Sicherung des Werbungskostenabzugs für 2017

Die zeitliche Zuordnung von Werbungskosten bei Vermietungsobjekten erfolgt steuerlich nach dem Abflussprinzip. Werbungskosten können also noch in 2017 angesetzt werden, wenn diese bis zum 31.12.2017 durch Zahlung geleistet werden.
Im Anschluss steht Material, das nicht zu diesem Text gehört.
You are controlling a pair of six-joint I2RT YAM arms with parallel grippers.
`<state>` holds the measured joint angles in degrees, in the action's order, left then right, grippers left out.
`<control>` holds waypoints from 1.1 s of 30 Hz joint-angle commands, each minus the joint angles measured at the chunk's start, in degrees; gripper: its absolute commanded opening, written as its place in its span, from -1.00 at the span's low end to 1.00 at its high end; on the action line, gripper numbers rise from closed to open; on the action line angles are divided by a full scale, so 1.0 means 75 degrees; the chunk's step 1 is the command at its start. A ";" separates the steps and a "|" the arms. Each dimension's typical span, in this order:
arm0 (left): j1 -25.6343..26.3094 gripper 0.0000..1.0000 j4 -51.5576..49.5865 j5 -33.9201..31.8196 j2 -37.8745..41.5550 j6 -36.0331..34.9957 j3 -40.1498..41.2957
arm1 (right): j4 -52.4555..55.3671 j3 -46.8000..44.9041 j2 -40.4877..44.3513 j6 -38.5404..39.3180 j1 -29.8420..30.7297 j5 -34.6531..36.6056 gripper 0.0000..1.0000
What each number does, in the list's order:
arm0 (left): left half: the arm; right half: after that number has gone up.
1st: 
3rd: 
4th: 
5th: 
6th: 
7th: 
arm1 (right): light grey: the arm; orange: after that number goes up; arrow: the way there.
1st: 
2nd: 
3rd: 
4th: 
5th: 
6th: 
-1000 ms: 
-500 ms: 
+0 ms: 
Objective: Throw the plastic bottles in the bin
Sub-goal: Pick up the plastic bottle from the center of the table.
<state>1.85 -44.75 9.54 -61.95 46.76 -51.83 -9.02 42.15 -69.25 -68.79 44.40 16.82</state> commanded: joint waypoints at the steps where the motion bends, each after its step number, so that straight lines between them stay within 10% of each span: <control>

Um bereits die Steuerlast des Jahrs 2017 zu mindern, sollte der Jahreswechsel 2017/2018 Anlass sein für folgende Überlegungen:

  • Kurzfristig anstehende Reparaturen/Instandhaltungen sollten noch in das Jahr 2017 vorgezogen werden.
  • Es ist darauf zu achten, dass in 2017 z.B. von Handwerkern erbrachte Leistungen auch noch in 2017 abgerechnet und gezahlt werden, da - sofern es sich nicht um Herstellungskosten handelt - für den steuerlichen Ansatz der Zahlungszeitpunkt entscheidend ist.
  • Geprüft werden kann das Vorziehen von Ausgaben durch Zahlung vor Fälligkeit oder auch durch Leistung von Vorauszahlungen, wobei zu beachten ist, dass Vorauszahlungen steuerlich nur dann anerkannt werden, wenn hierfür vernünftige wirtschaftliche Gründe vorliegen.
  • Bei regelmäßig wiederkehrenden Aufwendungen, wie z.B. monatlichen Kosten des Hausmeisters oder der Treppenhausreinigung, ist ein Ansatz des für Dezember 2017 fälligen Betrags regelmäßig dann noch in 2017 vorzunehmen, wenn die Zahlung bis zum 10.1.2018 fällig ist und bis dahin auch tatsächlich erfolgt.

Hinweis:

Aufwand für größere Erhaltungsaufwendungen kann später in der Steuererklärung ggf. auf mehrere Jahre verteilt werden, wenn dies im Hinblick auf den progressiven Einkommensteuertarif von Vorteil ist.

 

Kommt ein Freibetrag bei der Grunderwerbsteuer?

Aus verschiedenen politischen Richtungen kommen Bestrebungen zur Einführung eines Freibetrags bei der Grunderwerbsteuer, der den Erwerb von selbst genutzten Immobilieneigentum fördern soll. Die neue Landesregierung in NRW und auch das Land Schleswig-Holstein haben entsprechende Bundesratsinitiativen ergriffen.

Hinweis:

Aktuell ist allerdings noch offen, ob und wann ein solcher Freibetrag kommt und wie hoch dieser ausfallen wird. Politisch sind dieser Freibetrag und die Ausgestaltung der Voraussetzungen hierfür umstritten.